Contrast data warehouses, data lakes, and lakehouses across schema, cost, and workload axes
Explain how SageMaker Lakehouse and similar platforms unify access across S3 and Redshift
Identify when a lakehouse is the right choice versus a pure warehouse or pure lake
Describe the medallion (bronze/silver/gold) layering pattern
Pre-Quiz: Warehouse vs Lake vs Lakehouse
1. A finance team complains that running an analyst's quarterly revenue scan against the production e-commerce database slows down checkout. Why does this motivate building a separate data warehouse?
2. Why did the early-2010s combination of cheap S3 storage, JSON/clickstream data, and machine learning push organizations toward data lakes rather than warehouses?
3. An engineer notices that two pipelines writing Parquet files to the same S3 directory are producing duplicate rows and partial files.

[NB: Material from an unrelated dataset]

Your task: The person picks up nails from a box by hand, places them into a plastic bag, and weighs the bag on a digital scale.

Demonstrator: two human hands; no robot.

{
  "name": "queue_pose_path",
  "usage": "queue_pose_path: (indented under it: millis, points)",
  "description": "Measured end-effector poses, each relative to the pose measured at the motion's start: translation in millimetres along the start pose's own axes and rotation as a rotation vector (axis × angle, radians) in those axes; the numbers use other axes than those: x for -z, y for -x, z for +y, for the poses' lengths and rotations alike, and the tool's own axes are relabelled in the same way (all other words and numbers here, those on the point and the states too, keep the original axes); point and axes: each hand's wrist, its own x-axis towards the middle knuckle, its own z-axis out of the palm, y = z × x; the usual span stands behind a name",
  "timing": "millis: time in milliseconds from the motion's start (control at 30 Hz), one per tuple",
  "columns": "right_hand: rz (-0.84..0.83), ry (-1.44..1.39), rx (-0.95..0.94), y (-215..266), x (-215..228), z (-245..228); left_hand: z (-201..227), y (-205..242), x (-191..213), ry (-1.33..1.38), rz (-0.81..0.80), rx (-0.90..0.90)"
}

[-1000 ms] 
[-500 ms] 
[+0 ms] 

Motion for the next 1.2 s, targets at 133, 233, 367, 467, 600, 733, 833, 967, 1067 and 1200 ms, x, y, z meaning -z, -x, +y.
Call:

The team starts calling the lake a "data swamp." What core capability is missing that would have prevented this?
4. Which statement best captures the central insight of the lakehouse paradigm?
5. An architect must choose a storage substrate for a workload requiring full ACID, fast MERGE/UPDATE/DELETE, and engine interoperability across Spark, Athena, and Redshift. Based on the comparison table in the chapter, which option fits best?
1. Warehouse vs Lake vs Lakehouse
Key Points
Warehouses exist because OLTP databases cannot safely host long analytical scans — analytics is a read-heavy, scan-wide workload that locks tables in OLTP systems.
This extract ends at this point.